In between making the two films, Fred Walton had clearly done some reading on feminism. This is evident in particular in the scenes where Jill Schoelen’s complaint is not taken seriously by an all-male police department. One good move the film makes is depicting Carol Kane’s Jill as an abuse survivor who now works as a counsellor for a woman’s help centre and teaches women’s self-defence classes. This seems a perfectly logical progression from the first film (even if it ignores the third act of the original where she had settled down, married and had two kids, all of which seems to have been written out here). She even gets to thoroughly kick the killer’s ass at the climax.
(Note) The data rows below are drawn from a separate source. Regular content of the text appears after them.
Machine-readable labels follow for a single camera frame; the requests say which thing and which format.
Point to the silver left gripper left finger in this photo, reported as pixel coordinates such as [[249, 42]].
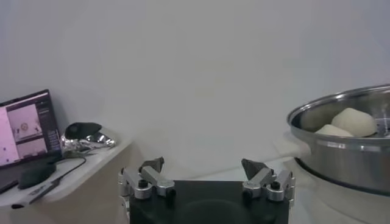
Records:
[[155, 178]]

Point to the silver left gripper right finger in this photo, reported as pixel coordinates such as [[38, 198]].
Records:
[[259, 179]]

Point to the white steamed baozi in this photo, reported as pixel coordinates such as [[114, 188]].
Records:
[[356, 121], [332, 131]]

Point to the stainless steel steamer basket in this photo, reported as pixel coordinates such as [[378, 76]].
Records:
[[344, 164]]

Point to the white side table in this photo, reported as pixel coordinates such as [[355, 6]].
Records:
[[88, 188]]

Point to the chrome headset with black visor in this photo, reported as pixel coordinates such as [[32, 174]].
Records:
[[85, 137]]

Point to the black computer mouse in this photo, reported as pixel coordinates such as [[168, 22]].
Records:
[[36, 176]]

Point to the grey usb hub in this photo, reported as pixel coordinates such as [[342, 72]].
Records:
[[36, 191]]

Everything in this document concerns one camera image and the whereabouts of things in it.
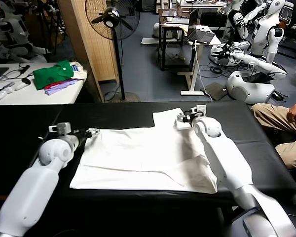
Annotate small white dome base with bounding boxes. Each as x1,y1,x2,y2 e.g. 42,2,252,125
152,22,163,39

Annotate khaki trousers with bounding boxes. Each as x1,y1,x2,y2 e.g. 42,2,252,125
251,103,296,170

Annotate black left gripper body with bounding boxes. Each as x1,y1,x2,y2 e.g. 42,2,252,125
74,129,93,142

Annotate white-legged desk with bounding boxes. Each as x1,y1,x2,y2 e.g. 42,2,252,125
177,26,222,96

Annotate green polo shirt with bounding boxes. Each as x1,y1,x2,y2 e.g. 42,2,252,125
33,60,75,91

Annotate white hanging cable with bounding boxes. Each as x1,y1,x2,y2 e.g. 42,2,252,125
192,40,214,97

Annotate white robot with grey panel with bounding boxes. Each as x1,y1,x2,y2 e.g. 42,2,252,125
0,0,51,65

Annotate grey floor board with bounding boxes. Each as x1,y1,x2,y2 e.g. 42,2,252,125
199,82,229,101

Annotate white humanoid robot with cables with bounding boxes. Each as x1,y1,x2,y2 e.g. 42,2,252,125
226,0,264,41

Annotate white floor board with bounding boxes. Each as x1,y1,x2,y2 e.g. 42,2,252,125
141,37,161,45

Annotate wooden partition panel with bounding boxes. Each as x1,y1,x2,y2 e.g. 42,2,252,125
58,0,120,103

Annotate open dark laptop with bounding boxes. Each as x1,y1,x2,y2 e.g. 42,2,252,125
187,7,217,44

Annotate black metal desk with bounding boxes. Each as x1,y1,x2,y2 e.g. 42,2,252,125
158,8,200,72

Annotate white side table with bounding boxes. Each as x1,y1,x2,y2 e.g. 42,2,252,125
0,61,88,106

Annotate black monitor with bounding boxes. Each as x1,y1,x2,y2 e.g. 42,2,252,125
199,12,229,28

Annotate purple folded shirt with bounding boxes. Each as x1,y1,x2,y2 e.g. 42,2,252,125
44,79,79,96

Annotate thin black cable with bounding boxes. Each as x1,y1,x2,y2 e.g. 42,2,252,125
0,63,32,93

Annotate black coiled floor cable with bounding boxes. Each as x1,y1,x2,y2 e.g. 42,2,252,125
209,65,224,75

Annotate black standing fan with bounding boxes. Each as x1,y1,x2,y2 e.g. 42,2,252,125
85,0,141,103

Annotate black leather table cover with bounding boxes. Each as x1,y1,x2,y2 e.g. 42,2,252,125
0,105,65,200
14,101,296,205

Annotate white rounded robot base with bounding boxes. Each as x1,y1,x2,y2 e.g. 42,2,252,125
225,71,277,104

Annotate white round-headed humanoid robot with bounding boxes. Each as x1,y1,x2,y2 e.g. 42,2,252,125
250,0,286,64

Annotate white printed t-shirt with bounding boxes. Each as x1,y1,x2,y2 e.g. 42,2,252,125
69,107,218,194

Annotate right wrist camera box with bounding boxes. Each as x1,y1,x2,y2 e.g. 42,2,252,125
190,104,207,117

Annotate black power adapter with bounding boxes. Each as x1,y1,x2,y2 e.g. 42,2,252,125
273,90,289,102

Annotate red folded garment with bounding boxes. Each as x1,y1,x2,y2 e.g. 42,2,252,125
44,82,65,90
Carol Kane also looks worn and haggard as though she has mostly been having sleepless nights since the original, not to mention goes at her performance with an obsessiveness that seems just a little crazy. (It seems hard at times to draw a difference between whether she is meant to a crusading heroine following a hunch or is obsessively trying to prove something despite a complete lack of evidence).
The script has the interesting idea of the killer gaslighting Jill Schoelen by making minute changes in her apartment – an opened window, a book moved on a shelf, a new shirt in the closet – that looks as though she is imagining it when she goes to the police. There are also the intriguing scenes where the killer has an ability to disguise himself by wearing camouflage clothing that blends into walls and shadows.
On the other hand, the thriller plot takes a nosedive from about the point that Charles Durning announces: “This is going to sound crazy – we’re looking for a ventriloquist.” And it is the absurdity of this idea, not to mention the film’s ill-informed idea of how ventriloquism operates (with the killer having the seeming ability to project his voice all around various locations even when he is not in the room) that kills what otherwise seems a promising and original sequel.
Fred Walton’s other films of genre interest are:– the slasher film April Fool’s Day (1986), the excellent Catholic psycho-thriller The Rosary Murders (1987) and the radio talkback host psycho-thriller Dead Air (1994). Walton then went onto make a whole host of genre tv movies, including a remake of I Saw What You Did (1988), another psycho-thriller Trapped (1989), Homewrecker (1992) about a rogue AI, and The Stepford Husbands (1996).